The husband and son of a woman who died at the National Maternity Hospital (NMH) hours after undergoing an emergency caesarean section have settled their High Court action for nervous shock for €650,000.

Nora Hyland (31), who is originally from Malaysia, of Charlotte Quay, Dublin, died on the operating table at the NMH, Holles Street, Dublin, on February 13, 2012, within three hours of undergoing an emergency caesarean to deliver her son Frederick.

Liability was not admitted and the hospital denied the claims.

An inquest later returned a verdict of medical misadventure in the case of the first time mother who had to wait almost 40 minutes for a blood transfusion after she suffered severe bleeding following an emergency birth.

Dublin coroner Dr Brian Farrell found the cause of death was a cardiac arrest as a result of severe post-partum haemorrhage.

However, he said that he was not able to say the delay in Mrs Hyland receiving blood was a "definite" risk factor in her death.

The inquest also heard a labelling error in the laboratory contributed to a 37-minute delay in Mrs Hyland receiving a blood transfusion. No emergency supply units of O-negative, the universal blood type, were kept in operating theatres at the NMH at the time.

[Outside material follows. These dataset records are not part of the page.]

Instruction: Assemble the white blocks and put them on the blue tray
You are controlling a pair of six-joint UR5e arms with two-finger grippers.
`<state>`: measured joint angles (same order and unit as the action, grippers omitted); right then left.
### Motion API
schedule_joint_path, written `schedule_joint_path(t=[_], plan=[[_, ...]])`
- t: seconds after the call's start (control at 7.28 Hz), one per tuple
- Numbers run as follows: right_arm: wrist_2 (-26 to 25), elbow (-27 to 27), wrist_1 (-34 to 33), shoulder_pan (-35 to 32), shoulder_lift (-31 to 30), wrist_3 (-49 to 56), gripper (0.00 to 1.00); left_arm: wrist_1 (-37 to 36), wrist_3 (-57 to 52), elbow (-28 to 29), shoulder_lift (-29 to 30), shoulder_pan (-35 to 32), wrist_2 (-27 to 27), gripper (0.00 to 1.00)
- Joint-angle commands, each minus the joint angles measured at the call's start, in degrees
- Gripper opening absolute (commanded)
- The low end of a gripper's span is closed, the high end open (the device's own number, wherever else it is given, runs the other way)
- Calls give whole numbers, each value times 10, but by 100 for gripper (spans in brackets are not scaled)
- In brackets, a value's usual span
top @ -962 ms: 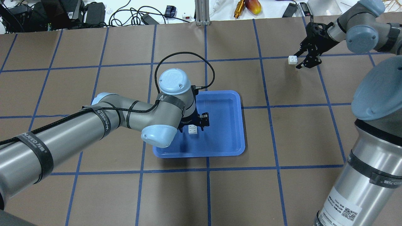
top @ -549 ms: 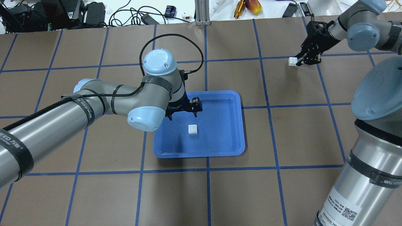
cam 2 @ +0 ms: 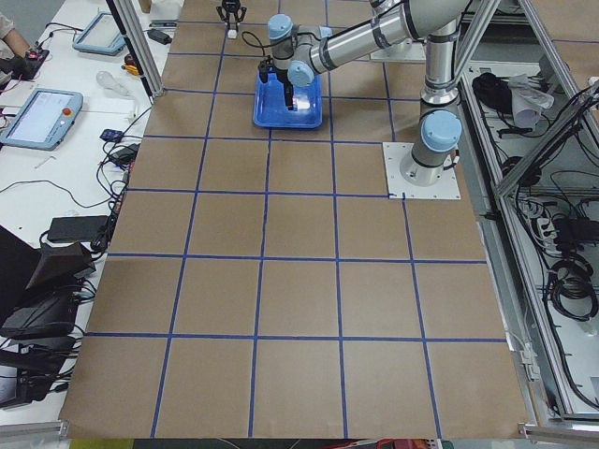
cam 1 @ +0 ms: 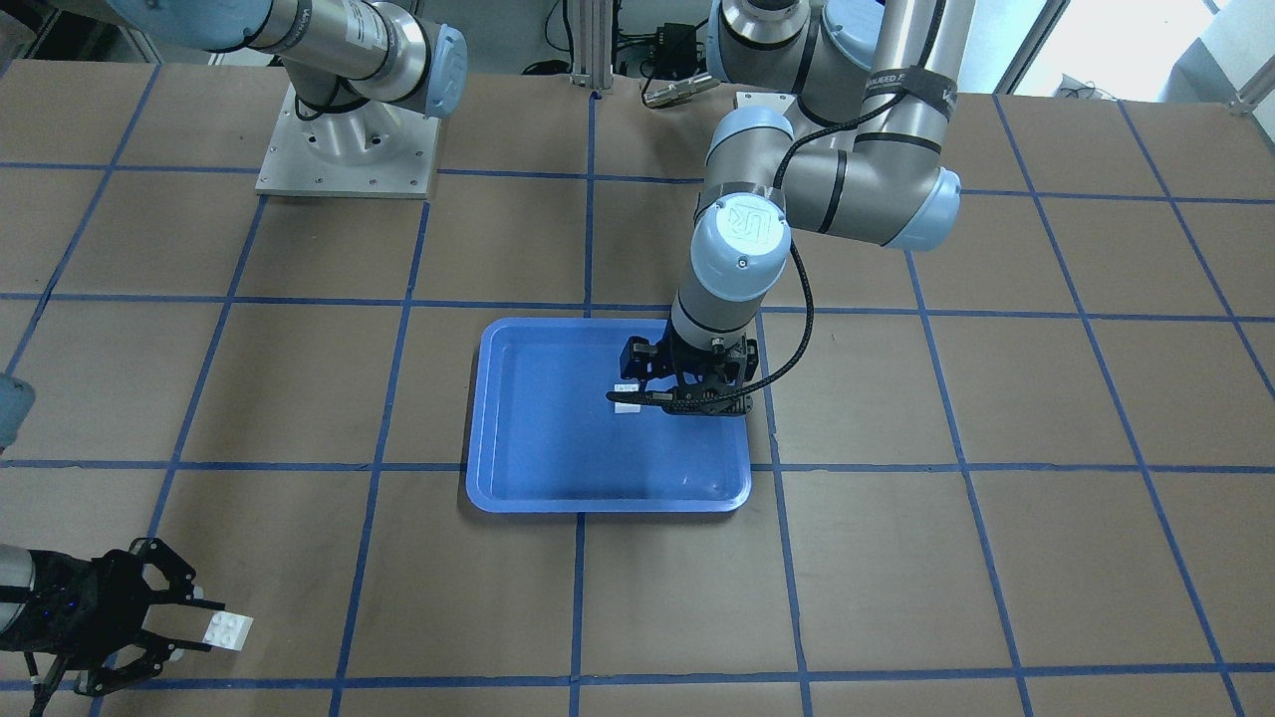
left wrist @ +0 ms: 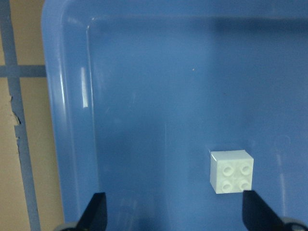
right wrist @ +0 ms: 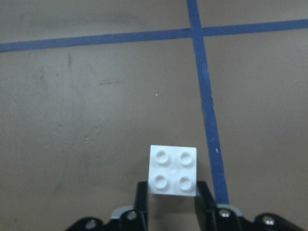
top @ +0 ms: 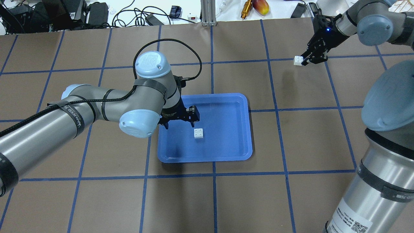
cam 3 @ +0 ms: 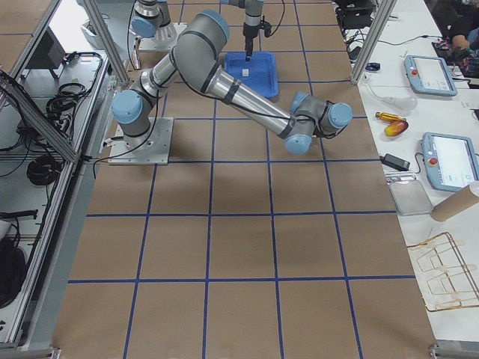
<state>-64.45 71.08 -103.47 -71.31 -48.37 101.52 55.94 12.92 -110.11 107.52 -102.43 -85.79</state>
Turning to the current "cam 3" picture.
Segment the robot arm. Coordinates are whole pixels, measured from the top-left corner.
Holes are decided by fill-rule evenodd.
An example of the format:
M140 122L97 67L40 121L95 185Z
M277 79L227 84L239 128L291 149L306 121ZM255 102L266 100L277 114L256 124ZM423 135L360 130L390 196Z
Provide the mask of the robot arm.
M206 9L195 15L169 53L145 70L131 87L114 96L112 114L126 138L143 138L150 131L149 114L171 82L181 78L202 96L234 107L284 140L294 155L308 152L312 139L333 138L352 120L353 110L298 92L289 111L261 96L228 74L219 54L229 39L229 27L217 12Z
M244 10L242 34L245 38L245 59L253 53L254 38L260 31L272 35L272 26L263 16L263 2L254 0L226 1L225 4ZM173 23L167 1L135 1L129 31L135 36L134 51L166 52L176 44L186 25Z

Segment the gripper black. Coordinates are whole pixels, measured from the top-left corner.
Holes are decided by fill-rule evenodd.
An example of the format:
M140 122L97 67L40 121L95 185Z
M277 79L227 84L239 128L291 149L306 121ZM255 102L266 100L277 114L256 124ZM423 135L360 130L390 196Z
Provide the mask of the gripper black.
M254 50L254 38L260 30L262 17L260 13L245 12L242 34L245 37L245 61L250 61Z

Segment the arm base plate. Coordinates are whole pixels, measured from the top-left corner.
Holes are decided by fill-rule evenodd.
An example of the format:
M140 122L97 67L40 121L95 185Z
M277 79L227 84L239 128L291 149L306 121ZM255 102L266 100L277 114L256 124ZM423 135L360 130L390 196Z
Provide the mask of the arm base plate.
M141 38L137 43L137 50L140 52L167 52L176 44L177 38L186 27L187 24L184 22L171 22L160 27L152 38Z
M116 136L121 139L111 145L110 165L168 165L173 117L149 117L150 129L140 137L125 136L119 125Z

On Friday, Mr Justice Kevin Cross approved the €650,000 settlement on behalf of Nora's husband, Stephen Hyland, and their son Frederick. The Hylands' counsel, Sasha Louise Gayer, told the court the settlement was without admission of liability.

She said the Hylands were satisfied with the settlement but were too upset to attend court.

Counsel said Frederick, their first child, was delivered successfully but Ms Hyland began to lose a lot of blood.

Steps were taken in theatre and a request for blood was made just after midnight.  A blood transfusion took place around 40 minutes later.

At the inquest, counsel said, the hospital indicated new protocols were were later put in place in relation to blood supply stock.

Mr Hyland, (42)  Station Road, Portmarnock, Co Dublin had sued the NMH for nervous shock over the traumatic circumstances leading to and surrounding the death of his wife.

It was claimed the medical records report that no blood was given to Ms Hyland until 12.40am  when she had her first transfusion of the O negative blood. She had several more units of blood but she went at 1.45 am Ms Hyland went in cardiac arrest and efforts to resuscitate her were unsuccessful.

Mr Hyland claimed he suffered severe and profound nervous shock , upset and mental distress as a result of what happened.

At the time of the inquest in 2014, Mr Hyland paid tribute to his late wife whom he met while travelling in Malaysia. They were together for eight years and married for three-and-a-half before her death.

“Nora was the most gentle, kindest, warm-hearted, beautiful little lady that I ever met. I fell in love with her the very first time that I saw her. She was just full of life, loved nature, loved animals,” he said.

Their son Frederick was “full of health, full of life," he said. 

"He is making me laugh and smile and every time I see him, I see Nora."